» Description of the task: How many lines below hold "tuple"? Answer with only the number.

» Material provided:
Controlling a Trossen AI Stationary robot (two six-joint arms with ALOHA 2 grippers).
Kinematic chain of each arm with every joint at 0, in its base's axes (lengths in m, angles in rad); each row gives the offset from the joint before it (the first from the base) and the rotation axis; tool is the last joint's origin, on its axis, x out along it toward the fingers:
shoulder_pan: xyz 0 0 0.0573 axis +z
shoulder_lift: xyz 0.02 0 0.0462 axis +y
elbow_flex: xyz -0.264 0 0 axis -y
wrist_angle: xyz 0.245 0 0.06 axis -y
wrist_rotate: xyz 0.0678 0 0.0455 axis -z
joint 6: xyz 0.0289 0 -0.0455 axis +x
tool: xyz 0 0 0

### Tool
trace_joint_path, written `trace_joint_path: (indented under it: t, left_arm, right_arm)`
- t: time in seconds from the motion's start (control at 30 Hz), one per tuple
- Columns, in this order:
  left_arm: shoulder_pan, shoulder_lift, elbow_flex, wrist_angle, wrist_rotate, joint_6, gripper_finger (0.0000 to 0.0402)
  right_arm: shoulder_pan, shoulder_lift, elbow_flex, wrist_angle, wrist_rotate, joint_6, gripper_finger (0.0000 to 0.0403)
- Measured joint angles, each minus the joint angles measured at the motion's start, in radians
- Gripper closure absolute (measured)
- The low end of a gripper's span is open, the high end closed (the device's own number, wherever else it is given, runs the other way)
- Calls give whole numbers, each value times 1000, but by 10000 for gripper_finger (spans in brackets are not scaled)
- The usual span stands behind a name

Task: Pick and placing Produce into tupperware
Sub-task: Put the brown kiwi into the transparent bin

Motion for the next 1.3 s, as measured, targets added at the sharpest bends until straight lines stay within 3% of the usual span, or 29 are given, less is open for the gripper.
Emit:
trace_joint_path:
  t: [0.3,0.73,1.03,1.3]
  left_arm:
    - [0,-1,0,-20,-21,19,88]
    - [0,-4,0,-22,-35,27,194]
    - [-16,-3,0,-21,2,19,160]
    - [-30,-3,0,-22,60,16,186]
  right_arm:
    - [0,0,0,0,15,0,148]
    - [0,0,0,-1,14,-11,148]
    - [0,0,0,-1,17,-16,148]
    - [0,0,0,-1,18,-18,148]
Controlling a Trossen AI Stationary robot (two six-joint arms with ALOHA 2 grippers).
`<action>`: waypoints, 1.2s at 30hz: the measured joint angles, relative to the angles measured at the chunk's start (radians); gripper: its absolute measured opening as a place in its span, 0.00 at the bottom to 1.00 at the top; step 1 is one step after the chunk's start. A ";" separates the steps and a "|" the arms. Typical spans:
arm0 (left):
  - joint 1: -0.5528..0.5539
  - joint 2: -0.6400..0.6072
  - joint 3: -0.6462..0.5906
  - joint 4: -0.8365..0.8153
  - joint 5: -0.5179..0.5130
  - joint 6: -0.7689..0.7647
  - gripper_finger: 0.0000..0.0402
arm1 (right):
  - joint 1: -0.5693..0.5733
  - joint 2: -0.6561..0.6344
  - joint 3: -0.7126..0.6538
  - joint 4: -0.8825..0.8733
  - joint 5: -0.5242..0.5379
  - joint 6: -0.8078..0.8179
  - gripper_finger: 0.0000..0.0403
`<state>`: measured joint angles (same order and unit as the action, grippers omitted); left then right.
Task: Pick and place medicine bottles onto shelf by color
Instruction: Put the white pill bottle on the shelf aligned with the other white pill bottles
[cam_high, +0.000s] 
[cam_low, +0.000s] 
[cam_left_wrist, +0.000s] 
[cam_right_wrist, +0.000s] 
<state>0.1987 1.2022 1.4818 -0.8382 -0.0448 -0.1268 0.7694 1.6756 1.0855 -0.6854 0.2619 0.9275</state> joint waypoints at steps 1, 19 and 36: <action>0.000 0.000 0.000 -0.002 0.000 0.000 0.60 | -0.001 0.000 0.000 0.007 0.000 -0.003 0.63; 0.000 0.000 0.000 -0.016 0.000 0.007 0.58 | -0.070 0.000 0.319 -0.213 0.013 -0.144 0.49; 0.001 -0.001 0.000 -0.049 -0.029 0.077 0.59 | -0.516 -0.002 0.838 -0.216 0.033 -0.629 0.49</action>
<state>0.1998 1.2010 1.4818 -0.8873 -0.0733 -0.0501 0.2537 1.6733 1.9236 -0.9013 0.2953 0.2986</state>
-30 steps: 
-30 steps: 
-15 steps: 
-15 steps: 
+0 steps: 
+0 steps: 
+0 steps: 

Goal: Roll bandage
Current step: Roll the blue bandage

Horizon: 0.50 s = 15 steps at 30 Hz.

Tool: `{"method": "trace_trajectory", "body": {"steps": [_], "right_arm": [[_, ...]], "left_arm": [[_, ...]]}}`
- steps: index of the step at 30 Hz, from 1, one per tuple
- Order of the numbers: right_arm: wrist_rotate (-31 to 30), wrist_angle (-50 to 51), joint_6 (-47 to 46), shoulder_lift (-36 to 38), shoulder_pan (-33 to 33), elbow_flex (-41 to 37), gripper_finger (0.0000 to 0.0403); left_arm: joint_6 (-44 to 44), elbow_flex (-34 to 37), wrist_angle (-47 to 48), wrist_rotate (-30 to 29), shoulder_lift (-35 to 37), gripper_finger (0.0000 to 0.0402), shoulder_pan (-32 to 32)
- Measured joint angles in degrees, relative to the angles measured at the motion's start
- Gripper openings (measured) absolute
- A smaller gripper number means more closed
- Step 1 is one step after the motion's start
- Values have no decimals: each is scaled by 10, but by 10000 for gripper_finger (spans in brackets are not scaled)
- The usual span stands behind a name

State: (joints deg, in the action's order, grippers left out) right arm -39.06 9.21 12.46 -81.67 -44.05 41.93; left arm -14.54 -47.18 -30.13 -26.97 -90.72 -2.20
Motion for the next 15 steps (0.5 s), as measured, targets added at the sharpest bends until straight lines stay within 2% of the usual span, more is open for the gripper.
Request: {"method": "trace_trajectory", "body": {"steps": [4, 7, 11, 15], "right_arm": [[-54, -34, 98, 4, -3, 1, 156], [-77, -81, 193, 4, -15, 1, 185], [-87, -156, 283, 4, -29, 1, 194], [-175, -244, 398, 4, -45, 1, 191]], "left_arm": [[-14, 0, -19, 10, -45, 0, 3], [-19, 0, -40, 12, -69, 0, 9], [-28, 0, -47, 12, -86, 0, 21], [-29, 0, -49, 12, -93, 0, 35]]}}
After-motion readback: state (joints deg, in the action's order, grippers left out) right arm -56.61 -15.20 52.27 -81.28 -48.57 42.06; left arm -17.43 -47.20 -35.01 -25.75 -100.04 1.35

» Answer: 2